Granshaw, Michelle
(2020)
Transatlantic Dialogues: Sectarian Violence and Popular Performance in Nineteenth-Century Belfast.
In: Pitt Momentum Fund 2020, University of Pittsburgh, Pittsburgh, Pa.
(Unpublished)
Abstract
Transatlantic Dialogues: Sectarian Violence and Popular Performance in Nineteenth-Century Belfast examines how transatlantic circulations of performance negotiated the city’s intensifying sectarian conflict through its imagining of Ireland’s history and future. Occurring in one of the only public secular spaces in the city, these performances intervened in and created a potentially safe space for debates about Belfast’s present and future, as a city, part of Ireland, and commercial jewel in the British Empire. As industry boomed and migrants within and outside of Ireland helped make the city temporarily Ireland’s largest, popular performance provided an opportunity to imagine competing notions of Irishness.

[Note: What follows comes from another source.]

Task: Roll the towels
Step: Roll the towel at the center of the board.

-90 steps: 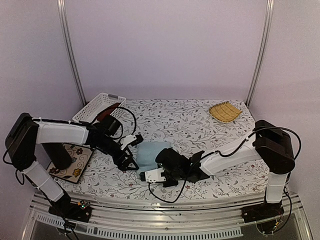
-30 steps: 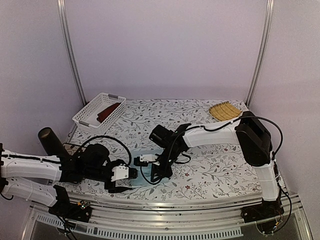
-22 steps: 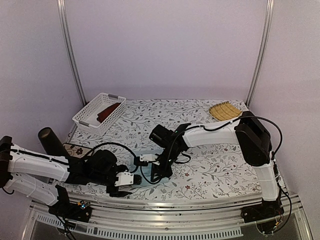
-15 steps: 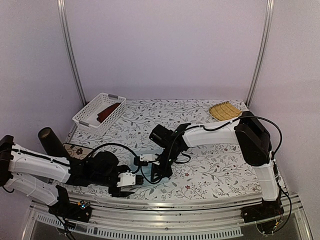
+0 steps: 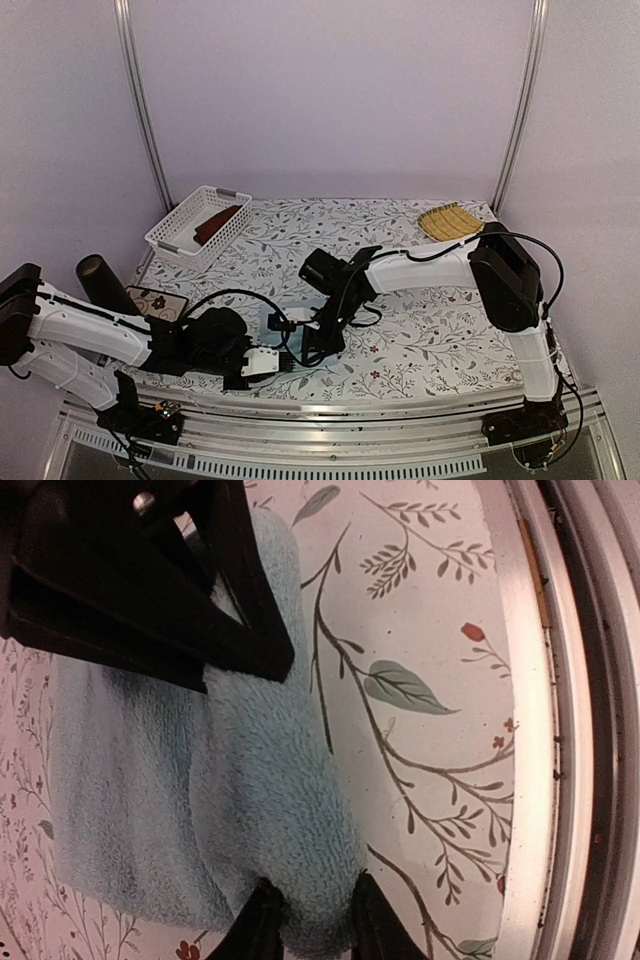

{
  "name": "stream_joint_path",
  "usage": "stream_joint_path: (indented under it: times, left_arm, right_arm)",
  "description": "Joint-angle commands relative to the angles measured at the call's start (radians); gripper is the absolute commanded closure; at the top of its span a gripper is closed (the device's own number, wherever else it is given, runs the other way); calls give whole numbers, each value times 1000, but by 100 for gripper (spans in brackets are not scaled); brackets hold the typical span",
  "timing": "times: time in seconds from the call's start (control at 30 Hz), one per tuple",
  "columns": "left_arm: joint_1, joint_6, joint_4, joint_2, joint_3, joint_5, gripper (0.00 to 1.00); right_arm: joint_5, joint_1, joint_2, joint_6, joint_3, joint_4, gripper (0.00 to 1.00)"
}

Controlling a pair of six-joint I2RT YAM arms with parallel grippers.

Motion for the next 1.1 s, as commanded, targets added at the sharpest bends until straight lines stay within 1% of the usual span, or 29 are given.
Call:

These performances reveal nuanced patterns of exchange and influence and demonstrate how the discourses surrounding emerging sectarian violence were embodied. Speaking to theatre, performance, religious, and Irish studies, this project suggests a rethinking of patterns of cultural exchange through transatlantic cultural circulation and offers a model for theatre's flexibility and response to crises.